> _Problem to work on_
In the entries below, find every line holding the string "person" and collect it.

> _Records for this exercise_
◇ ◇ ◇ ◇ ◇ ◇ ◇
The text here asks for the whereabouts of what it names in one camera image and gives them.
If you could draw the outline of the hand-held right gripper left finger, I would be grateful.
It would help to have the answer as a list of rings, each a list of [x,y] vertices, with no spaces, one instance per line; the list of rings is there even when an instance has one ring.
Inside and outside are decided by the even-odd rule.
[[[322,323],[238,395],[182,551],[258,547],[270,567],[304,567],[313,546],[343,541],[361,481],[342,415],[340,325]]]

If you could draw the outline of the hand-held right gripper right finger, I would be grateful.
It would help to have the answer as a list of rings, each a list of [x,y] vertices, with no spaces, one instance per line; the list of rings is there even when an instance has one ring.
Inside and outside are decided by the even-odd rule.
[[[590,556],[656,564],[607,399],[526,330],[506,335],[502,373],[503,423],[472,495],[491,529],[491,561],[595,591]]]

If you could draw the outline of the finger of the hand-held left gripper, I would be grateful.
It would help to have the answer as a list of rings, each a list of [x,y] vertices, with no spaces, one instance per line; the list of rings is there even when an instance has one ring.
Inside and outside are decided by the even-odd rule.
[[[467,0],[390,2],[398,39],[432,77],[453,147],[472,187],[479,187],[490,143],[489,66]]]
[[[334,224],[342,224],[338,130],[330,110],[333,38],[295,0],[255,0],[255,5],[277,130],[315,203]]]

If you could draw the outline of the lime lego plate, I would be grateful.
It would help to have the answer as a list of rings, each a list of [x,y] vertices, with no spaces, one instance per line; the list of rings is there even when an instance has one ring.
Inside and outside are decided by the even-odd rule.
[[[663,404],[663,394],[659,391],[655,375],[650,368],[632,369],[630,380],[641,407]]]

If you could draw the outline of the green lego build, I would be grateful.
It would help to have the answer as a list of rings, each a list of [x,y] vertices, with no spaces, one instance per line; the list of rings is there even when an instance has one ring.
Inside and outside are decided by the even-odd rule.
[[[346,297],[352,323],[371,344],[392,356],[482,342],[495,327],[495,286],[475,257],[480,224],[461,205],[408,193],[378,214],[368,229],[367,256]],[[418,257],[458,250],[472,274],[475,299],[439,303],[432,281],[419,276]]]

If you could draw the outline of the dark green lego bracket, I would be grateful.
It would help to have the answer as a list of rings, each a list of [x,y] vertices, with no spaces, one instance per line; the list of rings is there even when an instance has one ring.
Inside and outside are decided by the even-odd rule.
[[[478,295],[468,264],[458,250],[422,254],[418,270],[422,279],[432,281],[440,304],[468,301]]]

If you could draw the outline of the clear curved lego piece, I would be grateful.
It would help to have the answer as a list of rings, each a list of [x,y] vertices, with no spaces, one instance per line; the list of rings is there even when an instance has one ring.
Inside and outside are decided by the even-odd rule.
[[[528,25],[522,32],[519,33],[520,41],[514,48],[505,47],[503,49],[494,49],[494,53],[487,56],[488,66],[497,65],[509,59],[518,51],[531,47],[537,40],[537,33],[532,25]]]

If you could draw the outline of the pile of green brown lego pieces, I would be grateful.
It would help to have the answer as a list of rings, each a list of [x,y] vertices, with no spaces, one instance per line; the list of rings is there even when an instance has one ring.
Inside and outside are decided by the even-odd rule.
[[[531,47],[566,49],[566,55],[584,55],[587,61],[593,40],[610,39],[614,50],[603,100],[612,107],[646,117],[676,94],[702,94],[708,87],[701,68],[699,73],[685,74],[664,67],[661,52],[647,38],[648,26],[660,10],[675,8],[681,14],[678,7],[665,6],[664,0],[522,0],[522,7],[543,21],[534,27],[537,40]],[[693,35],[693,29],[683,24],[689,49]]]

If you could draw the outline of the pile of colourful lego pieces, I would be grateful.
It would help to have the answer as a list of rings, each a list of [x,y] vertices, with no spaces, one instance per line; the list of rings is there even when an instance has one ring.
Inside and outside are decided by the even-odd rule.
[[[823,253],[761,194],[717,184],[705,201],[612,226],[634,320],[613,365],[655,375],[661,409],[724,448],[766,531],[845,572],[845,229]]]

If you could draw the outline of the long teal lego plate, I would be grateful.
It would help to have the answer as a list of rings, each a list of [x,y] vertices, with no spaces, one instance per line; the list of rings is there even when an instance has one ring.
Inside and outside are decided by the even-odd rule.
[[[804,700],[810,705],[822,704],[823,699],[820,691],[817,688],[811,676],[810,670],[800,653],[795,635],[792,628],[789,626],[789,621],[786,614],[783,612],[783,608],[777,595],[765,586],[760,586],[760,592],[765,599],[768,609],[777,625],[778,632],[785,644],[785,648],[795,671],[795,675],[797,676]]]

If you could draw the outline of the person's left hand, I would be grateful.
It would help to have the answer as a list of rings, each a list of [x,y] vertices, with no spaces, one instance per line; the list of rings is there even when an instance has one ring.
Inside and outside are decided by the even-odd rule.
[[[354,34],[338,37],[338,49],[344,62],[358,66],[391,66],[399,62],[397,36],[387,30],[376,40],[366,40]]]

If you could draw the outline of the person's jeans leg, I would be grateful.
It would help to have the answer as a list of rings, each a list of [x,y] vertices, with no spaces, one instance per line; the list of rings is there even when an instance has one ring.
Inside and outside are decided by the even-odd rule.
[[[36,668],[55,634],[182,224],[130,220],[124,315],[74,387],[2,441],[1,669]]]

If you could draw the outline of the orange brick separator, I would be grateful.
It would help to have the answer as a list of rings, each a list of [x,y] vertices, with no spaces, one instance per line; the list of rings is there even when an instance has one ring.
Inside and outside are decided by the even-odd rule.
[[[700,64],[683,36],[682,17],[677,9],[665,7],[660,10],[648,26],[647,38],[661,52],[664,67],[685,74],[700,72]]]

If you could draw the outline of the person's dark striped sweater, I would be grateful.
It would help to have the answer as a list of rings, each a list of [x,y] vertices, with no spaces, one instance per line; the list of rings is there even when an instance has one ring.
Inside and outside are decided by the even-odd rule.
◇ ◇ ◇ ◇ ◇ ◇ ◇
> _Answer box_
If you could draw the outline of the person's left hand, I would be grateful.
If you could draw the outline of the person's jeans leg, I would be grateful.
If you could draw the outline of the person's dark striped sweater, I would be grateful.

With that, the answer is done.